-- RECORDS SHOWN follows --

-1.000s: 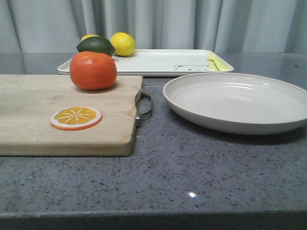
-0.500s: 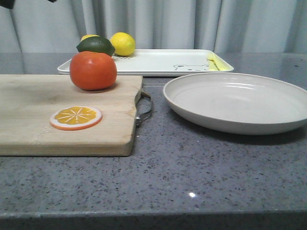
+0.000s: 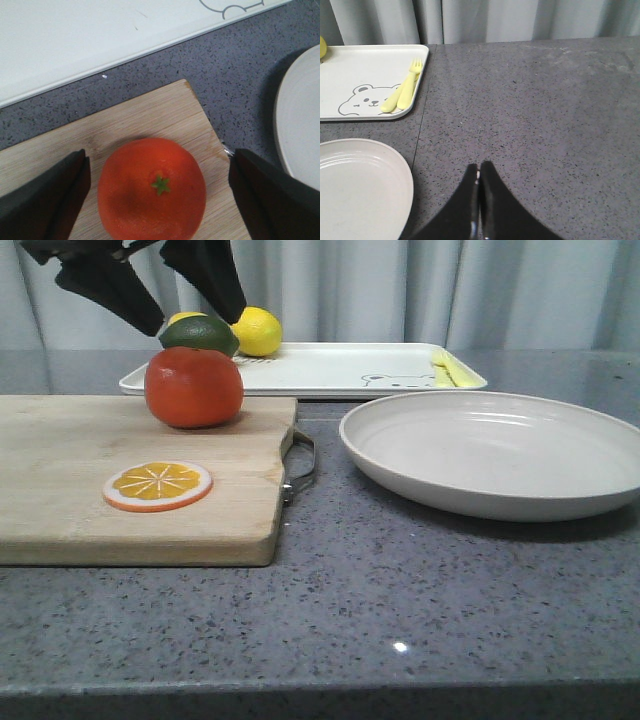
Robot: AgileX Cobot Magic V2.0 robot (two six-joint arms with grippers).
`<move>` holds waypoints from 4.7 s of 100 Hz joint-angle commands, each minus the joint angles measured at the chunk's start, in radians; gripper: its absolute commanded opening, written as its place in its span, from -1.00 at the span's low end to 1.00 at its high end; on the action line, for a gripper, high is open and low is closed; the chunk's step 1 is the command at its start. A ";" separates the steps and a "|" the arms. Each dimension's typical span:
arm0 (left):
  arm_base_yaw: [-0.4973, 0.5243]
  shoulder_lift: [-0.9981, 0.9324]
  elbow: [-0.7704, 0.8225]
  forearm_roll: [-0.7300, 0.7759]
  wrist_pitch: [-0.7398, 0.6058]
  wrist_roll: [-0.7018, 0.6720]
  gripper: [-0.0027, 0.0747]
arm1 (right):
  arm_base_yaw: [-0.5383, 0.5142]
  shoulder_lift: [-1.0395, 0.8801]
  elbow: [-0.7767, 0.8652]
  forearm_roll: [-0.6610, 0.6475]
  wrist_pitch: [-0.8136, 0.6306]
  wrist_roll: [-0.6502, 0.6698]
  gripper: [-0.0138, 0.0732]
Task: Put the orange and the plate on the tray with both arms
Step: 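Lower the left gripper over the orange and close on it, then lift the orange with the left gripper and carry it over the plate, then open the left gripper to release the orange and withdraw upward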
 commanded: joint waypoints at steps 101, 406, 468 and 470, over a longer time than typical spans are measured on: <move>-0.007 0.042 -0.063 -0.018 0.071 0.000 0.40 | -0.004 0.008 -0.037 0.001 -0.080 -0.007 -0.82; -0.390 0.280 -0.510 -0.022 0.142 0.000 0.46 | -0.004 0.008 -0.037 0.001 -0.054 -0.007 -0.82; -0.305 0.094 -0.400 0.045 0.136 -0.010 -0.76 | -0.004 0.008 -0.037 0.001 -0.054 -0.007 -0.82; -0.301 0.085 -0.382 0.045 0.128 -0.010 -0.78 | -0.004 0.008 -0.037 0.001 -0.054 -0.007 -0.82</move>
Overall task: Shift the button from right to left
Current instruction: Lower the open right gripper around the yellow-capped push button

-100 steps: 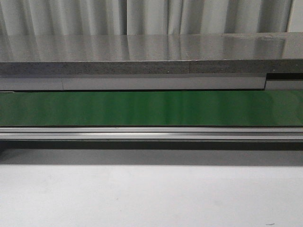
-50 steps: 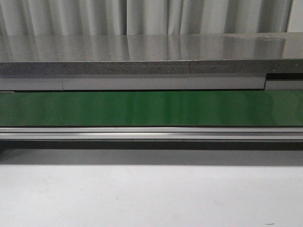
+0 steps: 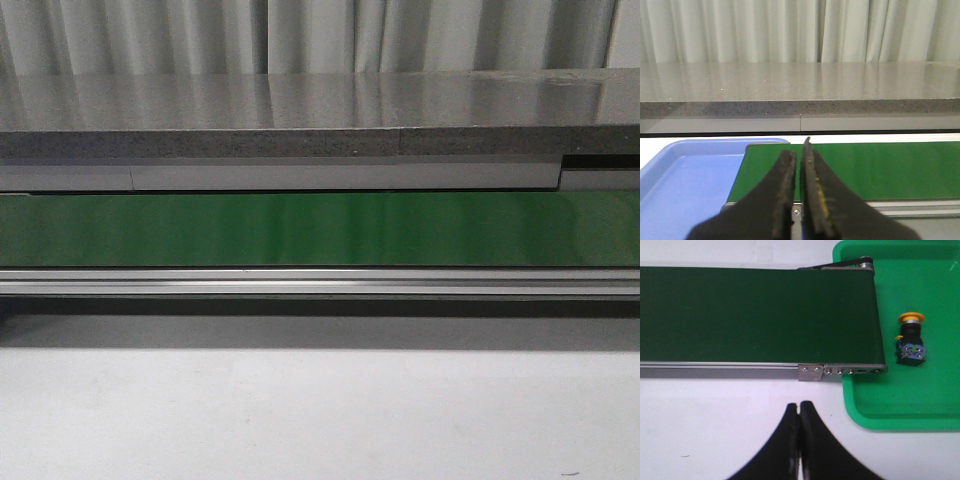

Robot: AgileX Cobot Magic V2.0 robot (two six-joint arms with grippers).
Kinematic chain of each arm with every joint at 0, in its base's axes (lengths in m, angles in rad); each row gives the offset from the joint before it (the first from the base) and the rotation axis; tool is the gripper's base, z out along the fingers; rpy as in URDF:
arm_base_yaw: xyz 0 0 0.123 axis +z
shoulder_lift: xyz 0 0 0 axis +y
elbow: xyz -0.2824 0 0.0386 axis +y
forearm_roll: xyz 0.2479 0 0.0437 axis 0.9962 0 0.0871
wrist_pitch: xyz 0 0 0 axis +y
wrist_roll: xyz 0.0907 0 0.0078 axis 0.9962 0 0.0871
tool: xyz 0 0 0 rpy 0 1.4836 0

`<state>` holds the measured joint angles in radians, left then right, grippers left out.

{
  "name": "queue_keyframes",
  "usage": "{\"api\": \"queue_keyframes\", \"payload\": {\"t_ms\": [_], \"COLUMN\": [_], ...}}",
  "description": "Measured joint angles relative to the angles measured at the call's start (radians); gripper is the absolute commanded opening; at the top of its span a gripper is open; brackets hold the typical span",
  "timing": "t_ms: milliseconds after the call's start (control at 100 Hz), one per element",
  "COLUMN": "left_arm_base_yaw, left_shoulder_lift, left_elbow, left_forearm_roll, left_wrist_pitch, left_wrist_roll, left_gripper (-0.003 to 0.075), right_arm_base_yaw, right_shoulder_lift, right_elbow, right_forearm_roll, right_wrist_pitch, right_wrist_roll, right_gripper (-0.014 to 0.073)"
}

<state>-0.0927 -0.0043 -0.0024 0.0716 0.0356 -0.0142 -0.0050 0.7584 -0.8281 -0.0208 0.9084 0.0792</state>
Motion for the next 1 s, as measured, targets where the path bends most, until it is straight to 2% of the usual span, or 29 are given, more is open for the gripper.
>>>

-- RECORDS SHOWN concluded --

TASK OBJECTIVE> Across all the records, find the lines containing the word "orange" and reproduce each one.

RESPONSE TO THE EXERCISE>
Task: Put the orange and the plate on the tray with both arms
Step: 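Lower the left gripper over the orange and close on it, then lift the orange with the left gripper and carry it over the plate, then open the left gripper to release the orange and withdraw upward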

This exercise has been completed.